La forza di questo monologo sta nella sua progressione emotiva. Inizia con una constatazione amara: Eppure ci dovrei essere abituato, fin da ragazzo, o isolato o solo! Che poi… è la stessa cosa. Qui Gabriele sottolinea una condizione che è imposta dalla società. L’isolamento è una condanna. Subito dopo, il discorso si fa più urgente e drammatico: Oggi stavo… come si dice… stavo per commettere una sciocchezza.” Con questa frase suggerisce, senza dirlo apertamente, un pensiero suicida, subito interrotto dall’arrivo di Antonietta. Ma anche il suo tentativo di darsi coraggio è venato di cinismo: No, è sicuro, la vita, qualunque sia, vale la pena di essere vissuta, si dice così. E poi arriva sempre un pappagalletto a ricordarcelo.” Qui si avverte tutta la sua disillusione, come se ripetesse una frase fatta senza riuscire a crederci davvero.


L’angoscia cresce e prende una forma più viscerale quando Gabriele descrive la sua sensazione di impotenza e frustrazione: È come in un sogno quando… quando vuoi gridare e non ci riesci perché ti manca il respiro! L’immagine del sogno richiama l’irrealtà della sua condizione: non può esprimersi liberamente, non può vivere secondo la sua natura, è un uomo soffocato dalla repressione. La telefonata diventa sempre più caotica, con Gabriele che cerca disperatamente un dialogo, un contatto: Scendere nella strada, fermare il primo sconosciuto e raccontargli tutti i fatti miei, ma fino a spaventarlo! A scandalizzarlo! A menargli, sì!, a fargli del male!” Qui emerge la sua voglia di rompere il silenzio a qualsiasi costo, anche attraverso un gesto violento, pur di non essere più invisibile.


Dopo il culmine emotivo, il tono cambia di nuovo. Gabriele tenta di alleggerire la tensione, cercando un momento di complicità con Marco, l’amico all’altro capo della linea: Piangere si può fare anche da soli, ma ridere bisogna essere in due!” È una frase che racchiude tutto il senso della sua lotta: non vuole solo sopravvivere, vuole vivere davvero, condividere, essere parte di qualcosa.

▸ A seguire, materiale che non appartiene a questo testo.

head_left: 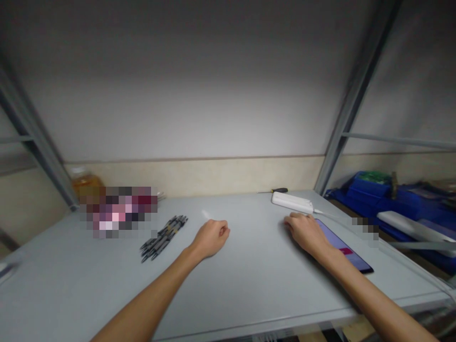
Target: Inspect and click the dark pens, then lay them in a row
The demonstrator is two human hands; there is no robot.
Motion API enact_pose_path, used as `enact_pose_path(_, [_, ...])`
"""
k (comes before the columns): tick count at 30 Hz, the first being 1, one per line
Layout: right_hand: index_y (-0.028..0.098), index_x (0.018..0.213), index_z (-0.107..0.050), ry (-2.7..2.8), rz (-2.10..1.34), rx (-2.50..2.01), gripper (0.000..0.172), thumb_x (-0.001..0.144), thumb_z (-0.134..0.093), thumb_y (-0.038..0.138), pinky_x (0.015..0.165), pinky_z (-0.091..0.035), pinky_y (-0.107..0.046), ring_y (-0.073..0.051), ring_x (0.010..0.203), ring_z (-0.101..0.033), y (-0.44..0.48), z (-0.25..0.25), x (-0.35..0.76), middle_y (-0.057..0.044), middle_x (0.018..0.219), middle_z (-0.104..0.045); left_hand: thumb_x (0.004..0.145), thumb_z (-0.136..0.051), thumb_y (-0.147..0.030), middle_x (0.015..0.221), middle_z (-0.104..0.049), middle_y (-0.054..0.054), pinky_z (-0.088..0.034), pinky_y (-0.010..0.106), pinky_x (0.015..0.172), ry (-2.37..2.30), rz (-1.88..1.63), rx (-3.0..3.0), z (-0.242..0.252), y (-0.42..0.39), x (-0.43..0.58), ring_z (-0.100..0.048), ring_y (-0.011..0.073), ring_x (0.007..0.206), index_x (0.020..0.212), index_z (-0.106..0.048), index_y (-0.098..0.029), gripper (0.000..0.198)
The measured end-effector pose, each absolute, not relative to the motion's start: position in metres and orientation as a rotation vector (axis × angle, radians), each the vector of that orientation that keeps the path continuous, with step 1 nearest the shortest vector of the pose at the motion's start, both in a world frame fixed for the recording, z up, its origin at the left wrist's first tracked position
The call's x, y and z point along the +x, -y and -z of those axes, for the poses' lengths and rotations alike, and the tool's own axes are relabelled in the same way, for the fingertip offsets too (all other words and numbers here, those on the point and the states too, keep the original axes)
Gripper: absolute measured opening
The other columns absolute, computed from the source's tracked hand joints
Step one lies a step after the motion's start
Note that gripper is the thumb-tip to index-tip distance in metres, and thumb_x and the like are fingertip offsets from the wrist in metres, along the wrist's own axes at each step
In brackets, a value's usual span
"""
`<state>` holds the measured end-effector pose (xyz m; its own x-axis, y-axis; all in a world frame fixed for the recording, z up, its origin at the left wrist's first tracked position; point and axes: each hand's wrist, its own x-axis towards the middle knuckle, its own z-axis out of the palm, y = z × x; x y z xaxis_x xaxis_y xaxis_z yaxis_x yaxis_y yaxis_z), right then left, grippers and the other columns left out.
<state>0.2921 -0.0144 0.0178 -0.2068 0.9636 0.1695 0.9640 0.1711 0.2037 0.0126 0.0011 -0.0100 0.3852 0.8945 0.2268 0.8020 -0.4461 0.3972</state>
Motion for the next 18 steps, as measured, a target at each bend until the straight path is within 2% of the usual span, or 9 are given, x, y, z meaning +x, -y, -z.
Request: enact_pose_path(18, [0.020,0.101,-0.061,2.343,0.345,-1.969,0.031,0.078,-0.044,0.010,0.072,-0.035,-0.028,-0.021,0.089,-0.059,0.0121,-0.0138,0.2991,-0.008,0.098,-0.064,0.082,-0.040,-0.027,0.057,-0.055,0.000,-0.027,0.022,0.054,-1.515,-0.584,2.426,0.0085,-0.0004,0.0131,-0.047,0.0108,0.053,0.069,-0.059,-0.016,0.026])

Gabriele sa che sta per essere portato via, deportato in una località di confino. L’ultima frase è un addio, quasi un sussurro: Pensami quando vuoi.” Non chiede nulla, non pretende nulla. È la rassegnazione di chi sa che il proprio destino è già segnato.

Conclusione

Questo monologo è una delle scene più dolorose e potenti del film. Scola, attraverso il testo e la regia, costruisce un momento in cui il dramma personale si intreccia con il contesto storico. Gabriele è il simbolo di tutti coloro che il fascismo ha escluso, perseguitato e ridotto al silenzio.